Determine all positive integers $n$ such that for every positive devisor $ d $ of $n$, $d+1$ is devisor of $n+1$.
Problem
Source: Romanian "Stars of Mathematics" Junior 2019 P1
Tags: number theory
04.12.2019 17:44
Hint:Consider two( proper) divisors a and b of n such that n = ab If n doesn't have proper divisors,then it is a prime or 1,and then it's easy to solve the problem
08.12.2019 11:48
The only natural numbers $n$ which satisfies the implication $(1) \;\; d>0, d|n \;\;\; \Rightarrow \;\;\; d + 1 | n + 1$ are the odd primes.

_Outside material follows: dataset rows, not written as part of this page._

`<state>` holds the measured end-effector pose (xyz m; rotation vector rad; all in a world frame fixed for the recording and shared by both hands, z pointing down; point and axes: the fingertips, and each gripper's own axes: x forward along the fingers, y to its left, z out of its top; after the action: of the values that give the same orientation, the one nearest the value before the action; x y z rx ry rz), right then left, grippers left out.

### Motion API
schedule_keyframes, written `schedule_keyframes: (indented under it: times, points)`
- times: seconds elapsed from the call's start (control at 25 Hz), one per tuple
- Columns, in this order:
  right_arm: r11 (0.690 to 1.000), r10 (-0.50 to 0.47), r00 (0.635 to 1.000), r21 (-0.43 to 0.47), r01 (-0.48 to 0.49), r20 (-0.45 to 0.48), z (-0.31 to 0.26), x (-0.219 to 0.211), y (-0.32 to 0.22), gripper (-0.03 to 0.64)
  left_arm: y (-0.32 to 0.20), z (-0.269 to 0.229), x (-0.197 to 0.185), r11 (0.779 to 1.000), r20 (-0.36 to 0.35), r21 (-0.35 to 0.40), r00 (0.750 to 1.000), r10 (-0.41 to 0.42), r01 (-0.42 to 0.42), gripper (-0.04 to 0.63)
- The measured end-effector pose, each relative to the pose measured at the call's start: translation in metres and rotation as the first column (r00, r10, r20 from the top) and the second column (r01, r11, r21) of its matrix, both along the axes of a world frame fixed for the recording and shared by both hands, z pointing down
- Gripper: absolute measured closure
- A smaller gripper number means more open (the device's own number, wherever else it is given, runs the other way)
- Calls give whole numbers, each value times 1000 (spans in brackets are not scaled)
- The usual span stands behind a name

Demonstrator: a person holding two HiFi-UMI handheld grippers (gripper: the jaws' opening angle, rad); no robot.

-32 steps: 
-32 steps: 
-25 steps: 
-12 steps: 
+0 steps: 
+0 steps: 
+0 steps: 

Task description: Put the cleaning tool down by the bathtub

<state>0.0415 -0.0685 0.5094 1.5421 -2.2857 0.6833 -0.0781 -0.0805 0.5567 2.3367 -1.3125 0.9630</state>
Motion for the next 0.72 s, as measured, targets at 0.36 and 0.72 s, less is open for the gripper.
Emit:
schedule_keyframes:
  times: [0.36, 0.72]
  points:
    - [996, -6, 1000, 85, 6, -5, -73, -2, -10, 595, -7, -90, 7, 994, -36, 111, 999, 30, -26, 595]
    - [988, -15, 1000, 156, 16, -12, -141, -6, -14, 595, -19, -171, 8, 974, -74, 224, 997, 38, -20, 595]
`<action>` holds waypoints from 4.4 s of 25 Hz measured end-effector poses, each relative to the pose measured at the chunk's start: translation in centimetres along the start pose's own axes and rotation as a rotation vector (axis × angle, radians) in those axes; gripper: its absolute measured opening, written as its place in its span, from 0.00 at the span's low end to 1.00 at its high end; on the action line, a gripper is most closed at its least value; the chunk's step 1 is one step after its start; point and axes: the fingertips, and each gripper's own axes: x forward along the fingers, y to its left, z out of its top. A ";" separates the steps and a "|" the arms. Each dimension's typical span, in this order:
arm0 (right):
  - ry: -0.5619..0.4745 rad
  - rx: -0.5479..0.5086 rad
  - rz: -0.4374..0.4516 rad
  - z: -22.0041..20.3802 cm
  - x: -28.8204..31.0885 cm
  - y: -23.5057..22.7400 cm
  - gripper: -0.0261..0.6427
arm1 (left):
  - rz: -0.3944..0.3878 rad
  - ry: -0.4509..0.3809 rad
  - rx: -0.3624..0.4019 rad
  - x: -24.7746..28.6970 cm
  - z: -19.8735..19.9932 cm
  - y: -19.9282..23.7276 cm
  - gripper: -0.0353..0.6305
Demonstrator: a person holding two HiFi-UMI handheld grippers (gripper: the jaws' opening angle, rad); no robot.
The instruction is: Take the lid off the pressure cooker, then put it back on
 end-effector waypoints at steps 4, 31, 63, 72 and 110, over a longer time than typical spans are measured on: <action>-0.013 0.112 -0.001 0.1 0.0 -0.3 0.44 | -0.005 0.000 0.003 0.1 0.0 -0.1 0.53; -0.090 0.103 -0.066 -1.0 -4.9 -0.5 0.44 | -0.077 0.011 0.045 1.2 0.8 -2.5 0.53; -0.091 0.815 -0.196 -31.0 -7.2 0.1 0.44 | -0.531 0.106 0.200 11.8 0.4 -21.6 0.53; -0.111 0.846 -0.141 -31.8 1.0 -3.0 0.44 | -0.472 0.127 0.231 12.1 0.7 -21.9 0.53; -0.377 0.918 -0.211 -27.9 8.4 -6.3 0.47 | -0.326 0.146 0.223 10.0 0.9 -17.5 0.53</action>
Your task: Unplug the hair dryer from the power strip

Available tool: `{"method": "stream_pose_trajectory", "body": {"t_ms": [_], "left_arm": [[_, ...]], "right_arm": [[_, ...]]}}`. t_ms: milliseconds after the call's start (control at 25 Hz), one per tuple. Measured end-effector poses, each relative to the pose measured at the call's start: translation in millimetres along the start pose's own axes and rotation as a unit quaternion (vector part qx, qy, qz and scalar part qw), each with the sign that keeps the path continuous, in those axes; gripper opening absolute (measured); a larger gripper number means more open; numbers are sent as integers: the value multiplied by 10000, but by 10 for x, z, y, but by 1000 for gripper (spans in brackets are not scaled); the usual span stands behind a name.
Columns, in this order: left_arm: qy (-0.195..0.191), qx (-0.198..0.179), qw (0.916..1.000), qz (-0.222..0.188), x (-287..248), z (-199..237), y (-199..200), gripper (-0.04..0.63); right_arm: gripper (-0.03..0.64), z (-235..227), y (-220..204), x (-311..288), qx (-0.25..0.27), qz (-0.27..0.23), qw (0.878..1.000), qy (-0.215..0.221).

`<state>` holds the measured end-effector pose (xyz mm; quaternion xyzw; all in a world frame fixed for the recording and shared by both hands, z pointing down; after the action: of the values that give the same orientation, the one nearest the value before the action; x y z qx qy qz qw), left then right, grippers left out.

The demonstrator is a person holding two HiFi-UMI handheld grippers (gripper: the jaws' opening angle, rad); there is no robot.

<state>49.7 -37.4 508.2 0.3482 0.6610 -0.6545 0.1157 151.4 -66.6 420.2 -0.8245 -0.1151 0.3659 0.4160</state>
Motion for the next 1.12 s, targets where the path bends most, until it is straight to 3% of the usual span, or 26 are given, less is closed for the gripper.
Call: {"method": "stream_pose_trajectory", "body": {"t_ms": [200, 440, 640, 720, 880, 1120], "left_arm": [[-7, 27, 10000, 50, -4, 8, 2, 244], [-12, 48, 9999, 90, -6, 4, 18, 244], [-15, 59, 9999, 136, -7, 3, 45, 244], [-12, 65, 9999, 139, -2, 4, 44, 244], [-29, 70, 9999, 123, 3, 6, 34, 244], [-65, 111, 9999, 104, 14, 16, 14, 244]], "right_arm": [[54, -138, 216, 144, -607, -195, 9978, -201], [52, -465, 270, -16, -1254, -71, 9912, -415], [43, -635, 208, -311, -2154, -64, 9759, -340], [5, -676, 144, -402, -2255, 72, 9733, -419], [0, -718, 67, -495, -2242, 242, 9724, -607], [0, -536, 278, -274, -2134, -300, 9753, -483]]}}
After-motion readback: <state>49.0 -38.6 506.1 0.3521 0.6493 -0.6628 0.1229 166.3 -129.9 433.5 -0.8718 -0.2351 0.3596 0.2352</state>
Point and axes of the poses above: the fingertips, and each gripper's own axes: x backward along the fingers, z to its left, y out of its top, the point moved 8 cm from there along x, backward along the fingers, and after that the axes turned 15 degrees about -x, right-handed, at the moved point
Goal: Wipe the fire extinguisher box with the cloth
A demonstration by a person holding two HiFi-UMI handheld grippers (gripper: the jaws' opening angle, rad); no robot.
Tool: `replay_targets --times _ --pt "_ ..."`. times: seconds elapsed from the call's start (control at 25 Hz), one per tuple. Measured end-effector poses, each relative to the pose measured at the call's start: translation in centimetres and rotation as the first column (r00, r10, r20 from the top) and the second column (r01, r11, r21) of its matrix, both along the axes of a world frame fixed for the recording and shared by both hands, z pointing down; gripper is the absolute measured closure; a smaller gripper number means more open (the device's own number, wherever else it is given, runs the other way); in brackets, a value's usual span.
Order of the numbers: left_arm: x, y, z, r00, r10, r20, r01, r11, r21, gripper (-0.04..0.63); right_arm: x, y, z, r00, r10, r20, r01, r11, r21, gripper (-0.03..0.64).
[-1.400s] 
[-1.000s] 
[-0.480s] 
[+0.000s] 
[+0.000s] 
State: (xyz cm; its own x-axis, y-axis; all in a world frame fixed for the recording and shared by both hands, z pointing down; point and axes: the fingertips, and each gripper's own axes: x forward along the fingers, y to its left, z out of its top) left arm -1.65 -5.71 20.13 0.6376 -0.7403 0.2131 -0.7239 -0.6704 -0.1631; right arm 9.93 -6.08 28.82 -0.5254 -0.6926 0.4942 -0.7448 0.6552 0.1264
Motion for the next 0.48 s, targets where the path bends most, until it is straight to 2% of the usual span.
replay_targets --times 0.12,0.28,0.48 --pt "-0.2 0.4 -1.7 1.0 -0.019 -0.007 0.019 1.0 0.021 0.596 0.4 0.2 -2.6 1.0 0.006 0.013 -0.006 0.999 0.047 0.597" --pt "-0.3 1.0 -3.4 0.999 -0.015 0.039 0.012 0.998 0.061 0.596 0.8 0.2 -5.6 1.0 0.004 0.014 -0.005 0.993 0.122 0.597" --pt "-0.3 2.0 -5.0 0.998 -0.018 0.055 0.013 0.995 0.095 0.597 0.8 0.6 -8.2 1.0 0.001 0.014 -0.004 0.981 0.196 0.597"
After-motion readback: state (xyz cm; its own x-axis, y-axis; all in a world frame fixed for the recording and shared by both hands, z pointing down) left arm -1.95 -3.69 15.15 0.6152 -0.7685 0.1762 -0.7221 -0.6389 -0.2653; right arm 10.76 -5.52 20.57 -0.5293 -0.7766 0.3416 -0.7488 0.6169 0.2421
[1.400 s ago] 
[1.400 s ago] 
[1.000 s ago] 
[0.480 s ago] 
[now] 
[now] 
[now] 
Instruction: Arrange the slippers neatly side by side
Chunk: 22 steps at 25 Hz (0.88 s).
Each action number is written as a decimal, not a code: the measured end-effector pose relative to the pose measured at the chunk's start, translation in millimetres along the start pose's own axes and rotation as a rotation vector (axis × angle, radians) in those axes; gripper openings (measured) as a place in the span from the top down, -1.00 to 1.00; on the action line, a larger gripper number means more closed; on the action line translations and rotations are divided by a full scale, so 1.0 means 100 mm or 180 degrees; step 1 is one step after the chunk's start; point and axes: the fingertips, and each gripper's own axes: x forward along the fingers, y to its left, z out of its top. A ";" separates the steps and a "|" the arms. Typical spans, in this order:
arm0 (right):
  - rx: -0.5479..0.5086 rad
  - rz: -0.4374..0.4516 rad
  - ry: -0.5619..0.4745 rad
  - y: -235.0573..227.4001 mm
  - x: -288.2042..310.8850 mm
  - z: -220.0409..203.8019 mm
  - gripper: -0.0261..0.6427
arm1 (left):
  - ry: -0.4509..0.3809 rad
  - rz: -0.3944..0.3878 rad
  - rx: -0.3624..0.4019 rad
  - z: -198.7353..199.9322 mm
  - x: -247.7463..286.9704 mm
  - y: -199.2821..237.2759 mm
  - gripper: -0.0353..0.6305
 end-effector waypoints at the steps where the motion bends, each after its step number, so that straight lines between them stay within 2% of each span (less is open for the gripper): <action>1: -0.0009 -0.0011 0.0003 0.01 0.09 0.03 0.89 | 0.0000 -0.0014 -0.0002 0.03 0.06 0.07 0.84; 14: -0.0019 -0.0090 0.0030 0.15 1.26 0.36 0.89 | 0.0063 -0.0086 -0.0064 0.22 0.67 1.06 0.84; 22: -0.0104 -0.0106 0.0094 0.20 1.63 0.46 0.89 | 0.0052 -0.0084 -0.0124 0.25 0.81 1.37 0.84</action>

Proof: Assume $d<n$ is a divisor of $n$. Then $\frac{n}{d} - \frac{n+1}{d+1} = \frac{n - d}{d(d + 1)} \in \mathbb{N}$, yielding $\frac{n - d}{d(d + 1)} \geq 1$ which means $(2) \;\; n > d^2$. Let $p$ be the smallest prime divisor of $n$. By choosing ${\textstyle d = \frac{n}{p}}$ and inserting this in inequality (2) result in $(3) \;\; {\textstyle \frac{n}{p} < p}$. The fact that ${\textstyle \frac{n}{p}}$ is a divisor of $n$ and $p$ is the smallest prime divisor of $n$ combined with inequality (3) implies ${\textstyle \frac{n}{p}=1}$, i.e. $n=p$. Hence $d=1$ or $d=p$, which according to implication (1) give us $2 \, | \, p+1$ and $p+ 1 \,|\, p+1$ respectively. Hence $p$ is an odd prime. q.e.d.